Sequence and chromatin context influence the establishment of a VM-IAPLTRs.
(A) All IAPLTR1 elements larger than 300 bps and the first 150bps of IAPEz-ints flanked by IAPLTR1 or IAPLTRs were clustered by sequence using PhyML with default settings. Major sequence variants for IAPLTR1s were separated into separate clades: clade1 (blue), clade 2 (Green), clade 3 (red), and clade 4 (orange). Major sequence variants for IAPEz-ints were separated into separate clades: clade α (dark blue), clade β (light blue), and clade γ (yellow). KZFP and KAP1 ChIP-seq signal was mapped across the consensus IAPLTR1 sequence as determined by MAFFT multiple sequence alignment. Gaps in the multiple sequence alignment for the IAPLTR1 sequence are displayed as grey. Heatmaps for KZFP and KAP1 ChIP-seq signals centered on the 5’ end of the IAPEz-int elements are show as well (B) Average KAP1 ChIP-seq signal across all IAPLTR1 and IAPEz-int clades. Each data point refers to the average KAP1 ChIP-seq signal at an individual IAPLTR1 element. Mean and standard deviation for each clade is shown as well. (C) Distribution of the IAPLTR1 elements clades (outer circle) and IAPEz-int clades (inner circle) for all IAP elements and VM-IAP elements. (D) Percent of VM-IAPLTR1s clade three elements and non VM-IAPLTR1 clade three elements that are within 50 kb of a constitutively expressed gene or 1 kb enhancer element, as a proxy for constitutive euchromatin environment. (E) Conservation of IAPLTR1 and IAPEz-int variants across mouse strains. Presence or absence of a IAP was determined using structural variants identified from the Sanger mouse genome project. Mouse KZFP and KAP1 ChIP-seq date are from GEO: GSE115291. VM-loci coordinates were obtained from Elmer et al., 2020.

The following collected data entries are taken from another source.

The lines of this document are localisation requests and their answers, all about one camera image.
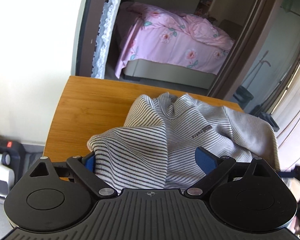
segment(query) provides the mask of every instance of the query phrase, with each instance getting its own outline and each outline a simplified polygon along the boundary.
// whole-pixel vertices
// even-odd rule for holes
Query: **floral comforter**
[[[118,78],[129,60],[139,58],[217,74],[234,44],[206,19],[141,3],[122,3],[116,24],[124,41]]]

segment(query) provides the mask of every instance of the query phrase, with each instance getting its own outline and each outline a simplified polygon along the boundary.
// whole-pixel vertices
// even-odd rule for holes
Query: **black ribbed plate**
[[[210,214],[203,201],[188,199],[176,189],[124,189],[117,198],[100,200],[86,220],[70,229],[40,234],[18,228],[5,239],[293,240],[297,238],[285,228],[267,234],[250,234],[229,228]]]

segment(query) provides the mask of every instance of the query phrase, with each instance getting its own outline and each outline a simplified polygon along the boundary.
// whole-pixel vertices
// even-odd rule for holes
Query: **wooden tabletop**
[[[156,98],[165,92],[176,96],[185,94],[159,87],[70,76],[52,120],[44,155],[53,162],[65,161],[74,155],[87,155],[89,138],[122,126],[138,96],[146,94]],[[242,111],[235,103],[189,95],[210,105],[227,106]]]

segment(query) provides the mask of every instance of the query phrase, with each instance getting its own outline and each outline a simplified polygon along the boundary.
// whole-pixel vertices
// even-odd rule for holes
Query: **floor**
[[[118,50],[118,47],[117,47],[117,44],[115,43],[115,41],[112,40],[112,42],[110,44],[110,48],[109,48],[108,59],[106,62],[105,79],[173,89],[173,90],[184,91],[186,93],[192,93],[192,94],[203,95],[203,96],[207,95],[207,93],[208,93],[207,89],[186,86],[186,85],[181,85],[181,84],[176,84],[176,83],[171,83],[171,82],[165,82],[165,81],[160,81],[160,80],[153,80],[153,79],[147,79],[147,78],[141,78],[140,81],[126,80],[123,78],[122,73],[121,73],[120,78],[117,79],[117,77],[114,75],[114,69],[117,64],[118,58],[119,58],[119,50]]]
[[[31,165],[42,156],[44,148],[43,146],[37,145],[24,145],[24,147],[27,151],[27,154],[23,173],[25,173],[28,168],[31,167]],[[4,213],[3,201],[4,200],[0,198],[0,239],[7,235],[12,229],[6,214]]]

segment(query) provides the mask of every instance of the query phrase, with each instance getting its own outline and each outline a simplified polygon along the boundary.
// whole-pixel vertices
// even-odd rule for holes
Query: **wheel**
[[[2,153],[2,157],[1,157],[2,164],[4,166],[8,166],[8,165],[10,165],[10,161],[11,161],[11,158],[10,158],[9,153],[7,153],[7,152]]]

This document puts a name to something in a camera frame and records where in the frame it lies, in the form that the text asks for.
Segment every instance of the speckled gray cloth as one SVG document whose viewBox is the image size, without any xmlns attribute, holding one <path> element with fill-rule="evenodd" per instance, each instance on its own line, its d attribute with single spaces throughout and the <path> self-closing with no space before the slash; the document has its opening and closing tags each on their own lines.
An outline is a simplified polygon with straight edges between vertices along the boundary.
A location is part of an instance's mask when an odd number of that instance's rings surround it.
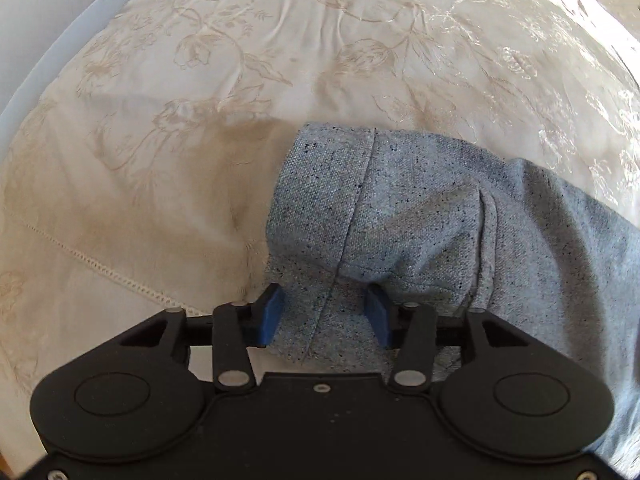
<svg viewBox="0 0 640 480">
<path fill-rule="evenodd" d="M 308 124 L 271 205 L 269 278 L 287 293 L 273 347 L 334 370 L 390 370 L 363 284 L 441 314 L 487 308 L 612 389 L 606 458 L 640 428 L 640 232 L 526 160 L 420 132 Z M 456 357 L 438 357 L 446 375 Z"/>
</svg>

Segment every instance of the screw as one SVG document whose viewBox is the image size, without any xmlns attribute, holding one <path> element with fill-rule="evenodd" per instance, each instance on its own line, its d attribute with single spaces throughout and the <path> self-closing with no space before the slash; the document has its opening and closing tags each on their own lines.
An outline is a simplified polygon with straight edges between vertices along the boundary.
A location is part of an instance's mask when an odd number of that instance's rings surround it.
<svg viewBox="0 0 640 480">
<path fill-rule="evenodd" d="M 47 480 L 68 480 L 66 475 L 62 471 L 58 471 L 54 469 L 53 471 L 49 471 L 47 475 Z"/>
<path fill-rule="evenodd" d="M 418 370 L 402 370 L 394 375 L 394 381 L 400 386 L 421 386 L 427 377 Z"/>
<path fill-rule="evenodd" d="M 319 383 L 314 386 L 314 391 L 319 394 L 328 394 L 331 391 L 331 386 L 324 383 Z"/>
<path fill-rule="evenodd" d="M 242 370 L 228 370 L 218 376 L 218 382 L 229 388 L 239 388 L 249 383 L 249 374 Z"/>
</svg>

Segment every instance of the gray fabric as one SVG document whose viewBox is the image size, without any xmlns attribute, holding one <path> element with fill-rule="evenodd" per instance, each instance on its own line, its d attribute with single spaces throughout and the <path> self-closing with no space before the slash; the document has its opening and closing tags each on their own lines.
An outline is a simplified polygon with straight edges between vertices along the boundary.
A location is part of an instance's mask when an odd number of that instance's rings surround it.
<svg viewBox="0 0 640 480">
<path fill-rule="evenodd" d="M 420 132 L 309 124 L 267 226 L 287 293 L 273 348 L 334 370 L 388 373 L 362 284 L 441 314 L 487 308 L 603 378 L 616 416 L 601 454 L 640 428 L 640 232 L 526 160 Z M 436 373 L 456 366 L 451 351 Z"/>
</svg>

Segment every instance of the silver rivet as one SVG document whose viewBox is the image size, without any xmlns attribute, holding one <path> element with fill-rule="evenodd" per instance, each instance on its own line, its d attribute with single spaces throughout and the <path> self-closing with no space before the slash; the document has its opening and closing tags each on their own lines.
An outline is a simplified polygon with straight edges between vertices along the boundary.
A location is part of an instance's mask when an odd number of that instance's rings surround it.
<svg viewBox="0 0 640 480">
<path fill-rule="evenodd" d="M 324 383 L 319 383 L 314 386 L 314 391 L 319 394 L 328 394 L 331 391 L 331 386 Z"/>
<path fill-rule="evenodd" d="M 229 388 L 238 388 L 249 383 L 249 374 L 242 370 L 228 370 L 218 376 L 218 382 Z"/>
<path fill-rule="evenodd" d="M 394 381 L 400 386 L 420 386 L 427 381 L 427 377 L 418 370 L 402 370 L 394 375 Z"/>
<path fill-rule="evenodd" d="M 58 471 L 57 469 L 55 469 L 53 471 L 49 471 L 47 480 L 68 480 L 68 478 L 62 471 Z"/>
</svg>

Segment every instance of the white panel edge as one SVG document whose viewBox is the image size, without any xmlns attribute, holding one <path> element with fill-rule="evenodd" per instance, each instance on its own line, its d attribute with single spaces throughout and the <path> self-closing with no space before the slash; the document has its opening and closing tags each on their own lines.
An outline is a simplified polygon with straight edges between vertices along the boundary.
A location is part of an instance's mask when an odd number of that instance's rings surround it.
<svg viewBox="0 0 640 480">
<path fill-rule="evenodd" d="M 4 160 L 20 124 L 38 103 L 47 86 L 128 1 L 95 0 L 44 53 L 0 114 L 0 160 Z"/>
</svg>

Multiple sequence alignment of IAPLTR1s, IAPLTR2, and the first 150bps of IAPEz-int flanked by IAPLTR1/2 aligned by MAFFT with default settings (Katoh and Standley, 2013).
Bases present in less than 10 % of IAPLTR elements were trimmed from the alignment. Sequences were clustered using PhyML with default settings. Each base is visualized by a different color: thymine is orange, adenine is dark gray, cytosine is yellow, and guanine is light gray. Bases with no alignment are white.

Consensus sequence of the IAPLTR1 clades identified in Figure 1—figure supplement 1.
Bases present in less than 10 % of IAPLTR elements were trimmed from the alignment. CpG dinucleotides are highlighted in light gray.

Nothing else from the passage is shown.